Work task
Start to finish, the listing must be rewritten exactly.

Collected data
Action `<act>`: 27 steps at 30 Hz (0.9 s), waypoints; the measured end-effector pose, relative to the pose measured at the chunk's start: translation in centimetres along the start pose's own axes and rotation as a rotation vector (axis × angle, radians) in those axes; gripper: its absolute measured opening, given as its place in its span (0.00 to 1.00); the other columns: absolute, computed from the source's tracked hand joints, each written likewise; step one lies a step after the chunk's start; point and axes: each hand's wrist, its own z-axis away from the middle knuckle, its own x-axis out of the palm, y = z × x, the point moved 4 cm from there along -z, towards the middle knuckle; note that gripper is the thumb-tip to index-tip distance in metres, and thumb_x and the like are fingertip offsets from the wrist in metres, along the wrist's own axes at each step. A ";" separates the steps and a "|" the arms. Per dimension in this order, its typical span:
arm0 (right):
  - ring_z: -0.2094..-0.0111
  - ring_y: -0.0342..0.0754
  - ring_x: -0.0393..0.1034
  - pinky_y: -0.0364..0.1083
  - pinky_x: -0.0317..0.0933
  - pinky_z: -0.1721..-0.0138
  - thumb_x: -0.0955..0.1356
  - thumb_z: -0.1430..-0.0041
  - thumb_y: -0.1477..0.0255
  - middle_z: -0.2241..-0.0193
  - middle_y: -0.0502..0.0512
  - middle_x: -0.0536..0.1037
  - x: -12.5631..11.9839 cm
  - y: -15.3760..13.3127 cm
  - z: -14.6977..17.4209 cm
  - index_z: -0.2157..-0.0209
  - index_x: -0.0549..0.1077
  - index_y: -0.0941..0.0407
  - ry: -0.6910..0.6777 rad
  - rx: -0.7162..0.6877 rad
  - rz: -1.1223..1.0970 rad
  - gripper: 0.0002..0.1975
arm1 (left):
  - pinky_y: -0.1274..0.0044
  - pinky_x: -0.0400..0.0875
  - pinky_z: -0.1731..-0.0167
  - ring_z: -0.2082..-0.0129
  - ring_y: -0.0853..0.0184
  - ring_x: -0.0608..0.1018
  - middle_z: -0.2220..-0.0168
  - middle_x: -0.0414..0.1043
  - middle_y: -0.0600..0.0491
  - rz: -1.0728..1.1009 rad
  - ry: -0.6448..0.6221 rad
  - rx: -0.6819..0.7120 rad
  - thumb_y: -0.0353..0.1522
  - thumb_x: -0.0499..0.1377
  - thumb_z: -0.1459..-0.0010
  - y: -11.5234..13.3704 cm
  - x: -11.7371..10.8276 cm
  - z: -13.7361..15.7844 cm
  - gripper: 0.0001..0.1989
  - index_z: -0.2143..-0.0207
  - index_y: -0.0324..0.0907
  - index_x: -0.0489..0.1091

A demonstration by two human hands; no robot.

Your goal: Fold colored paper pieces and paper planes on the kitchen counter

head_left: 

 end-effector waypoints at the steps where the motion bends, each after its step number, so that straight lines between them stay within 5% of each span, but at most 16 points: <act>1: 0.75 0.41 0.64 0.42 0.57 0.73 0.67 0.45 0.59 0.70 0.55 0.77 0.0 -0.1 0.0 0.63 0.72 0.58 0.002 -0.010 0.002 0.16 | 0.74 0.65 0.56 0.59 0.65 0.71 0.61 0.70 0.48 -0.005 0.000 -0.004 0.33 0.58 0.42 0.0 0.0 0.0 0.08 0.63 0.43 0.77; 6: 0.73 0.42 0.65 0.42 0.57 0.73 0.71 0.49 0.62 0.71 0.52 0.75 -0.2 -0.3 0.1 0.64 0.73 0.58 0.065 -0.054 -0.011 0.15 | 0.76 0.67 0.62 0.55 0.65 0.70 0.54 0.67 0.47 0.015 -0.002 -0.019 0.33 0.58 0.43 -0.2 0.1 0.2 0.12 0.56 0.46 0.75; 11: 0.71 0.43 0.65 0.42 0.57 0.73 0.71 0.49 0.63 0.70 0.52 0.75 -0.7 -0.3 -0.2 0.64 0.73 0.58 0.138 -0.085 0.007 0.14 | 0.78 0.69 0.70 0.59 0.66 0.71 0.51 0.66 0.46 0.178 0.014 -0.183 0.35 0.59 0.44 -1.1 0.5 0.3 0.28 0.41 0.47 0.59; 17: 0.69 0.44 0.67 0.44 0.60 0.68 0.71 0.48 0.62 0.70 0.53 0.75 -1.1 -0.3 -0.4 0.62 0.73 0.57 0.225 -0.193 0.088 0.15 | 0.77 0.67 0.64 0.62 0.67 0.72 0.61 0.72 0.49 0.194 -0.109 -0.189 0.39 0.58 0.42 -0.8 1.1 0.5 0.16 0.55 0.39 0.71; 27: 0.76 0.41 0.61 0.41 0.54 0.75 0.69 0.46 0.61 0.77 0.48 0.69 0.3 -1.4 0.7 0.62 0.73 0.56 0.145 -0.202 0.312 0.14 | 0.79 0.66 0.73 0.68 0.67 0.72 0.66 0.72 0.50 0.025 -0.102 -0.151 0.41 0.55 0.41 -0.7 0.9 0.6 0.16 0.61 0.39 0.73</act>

Expected answer
Action `<act>`: 27 steps at 30 Hz (0.9 s), waypoints; the measured end-effector pose, relative to the pose measured at the chunk's start: translation in centimetres along the start pose's own axes and rotation as a rotation vector (axis × angle, radians) in those axes; gripper: its absolute measured opening, given as its place in its span (0.00 to 1.00); the other columns: absolute, computed from the source's tracked hand joints, each written likewise; step one lies a step after the chunk's start; point and axes: each hand's wrist, its own z-axis away from the middle knuckle, its own x-axis out of the palm, y = z × x, the point moved 4 cm from there along -z, towards the middle knuckle; note that gripper is the thumb-tip to index-tip distance in metres, and thumb_x and the like are fingertip offsets from the wrist in metres, along the wrist's own axes at each step. A ";" separates the steps and a "|" the arms. Per dimension in this order, its typical span:
arm0 (right):
  - ring_z: -0.2094..-0.0111
  - ring_y: -0.0342..0.0754
  - ring_x: -0.0393..0.1034
  - pinky_y: -0.0364..0.1083
  - pinky_x: -0.0317..0.0933
  - pinky_z: -0.1721..-0.0138
  - thumb_x: -0.0955..0.1356
  - thumb_z: -0.1430..-0.0041
  - thumb_y: -0.1477..0.0255
  - middle_z: -0.2241..-0.0193
  - middle_y: -0.0502..0.0512
  - middle_x: -0.0536..0.1037
  - x: -12.5631..11.9839 cm
  - y: -15.3760..13.3127 cm
  - z: -14.6977..17.4209 cm
  - index_z: -0.2157..-0.0209
  - index_x: -0.0549..0.1077
  - index_y: -0.0941..0.0407
  - ry: -0.6910..0.6777 rad
  - rx: -0.7162..0.6877 rad
  - rz: -1.1223..1.0970 rad
  - gripper: 0.0002..0.1975
arm1 (left):
  - pinky_y: -0.1274..0.0044
  - pinky_x: -0.0400..0.0875
  - pinky_z: -0.1731..-0.0167
  - ring_z: -0.2082..-0.0129
  - ring_y: -0.0853..0.0184
  - ring_x: -0.0608..0.1018
  - middle_z: -0.2220..-0.0168
  - middle_x: -0.0414..0.1043
  - middle_y: -0.0600..0.0491
  - rz: -1.0728..1.1009 rad
  - ry: -0.6448..0.6221 rad
  - rx: -0.6819..0.7120 rad
  - thumb_y: -0.0353..0.1522
  - thumb_x: -0.0499..0.1377
  - thumb_z: -0.1459..-0.0010
  - y: -11.5234..13.3704 cm
  - x: -11.7371..10.8276 cm
  - z: -13.7361..15.7844 cm
  - gripper: 0.0001..0.1989
  - index_z: -0.2143..-0.0207
  - index_y: -0.0324..0.0907
  - index_x: -0.0489..0.1091

A demonstration by two human hands; no robot.

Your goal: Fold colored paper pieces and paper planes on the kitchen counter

head_left: 

 end-effector waypoints at the steps where the motion bends, each after its step number, so that straight lines between them stay within 5% of each span, but at most 16 points: <act>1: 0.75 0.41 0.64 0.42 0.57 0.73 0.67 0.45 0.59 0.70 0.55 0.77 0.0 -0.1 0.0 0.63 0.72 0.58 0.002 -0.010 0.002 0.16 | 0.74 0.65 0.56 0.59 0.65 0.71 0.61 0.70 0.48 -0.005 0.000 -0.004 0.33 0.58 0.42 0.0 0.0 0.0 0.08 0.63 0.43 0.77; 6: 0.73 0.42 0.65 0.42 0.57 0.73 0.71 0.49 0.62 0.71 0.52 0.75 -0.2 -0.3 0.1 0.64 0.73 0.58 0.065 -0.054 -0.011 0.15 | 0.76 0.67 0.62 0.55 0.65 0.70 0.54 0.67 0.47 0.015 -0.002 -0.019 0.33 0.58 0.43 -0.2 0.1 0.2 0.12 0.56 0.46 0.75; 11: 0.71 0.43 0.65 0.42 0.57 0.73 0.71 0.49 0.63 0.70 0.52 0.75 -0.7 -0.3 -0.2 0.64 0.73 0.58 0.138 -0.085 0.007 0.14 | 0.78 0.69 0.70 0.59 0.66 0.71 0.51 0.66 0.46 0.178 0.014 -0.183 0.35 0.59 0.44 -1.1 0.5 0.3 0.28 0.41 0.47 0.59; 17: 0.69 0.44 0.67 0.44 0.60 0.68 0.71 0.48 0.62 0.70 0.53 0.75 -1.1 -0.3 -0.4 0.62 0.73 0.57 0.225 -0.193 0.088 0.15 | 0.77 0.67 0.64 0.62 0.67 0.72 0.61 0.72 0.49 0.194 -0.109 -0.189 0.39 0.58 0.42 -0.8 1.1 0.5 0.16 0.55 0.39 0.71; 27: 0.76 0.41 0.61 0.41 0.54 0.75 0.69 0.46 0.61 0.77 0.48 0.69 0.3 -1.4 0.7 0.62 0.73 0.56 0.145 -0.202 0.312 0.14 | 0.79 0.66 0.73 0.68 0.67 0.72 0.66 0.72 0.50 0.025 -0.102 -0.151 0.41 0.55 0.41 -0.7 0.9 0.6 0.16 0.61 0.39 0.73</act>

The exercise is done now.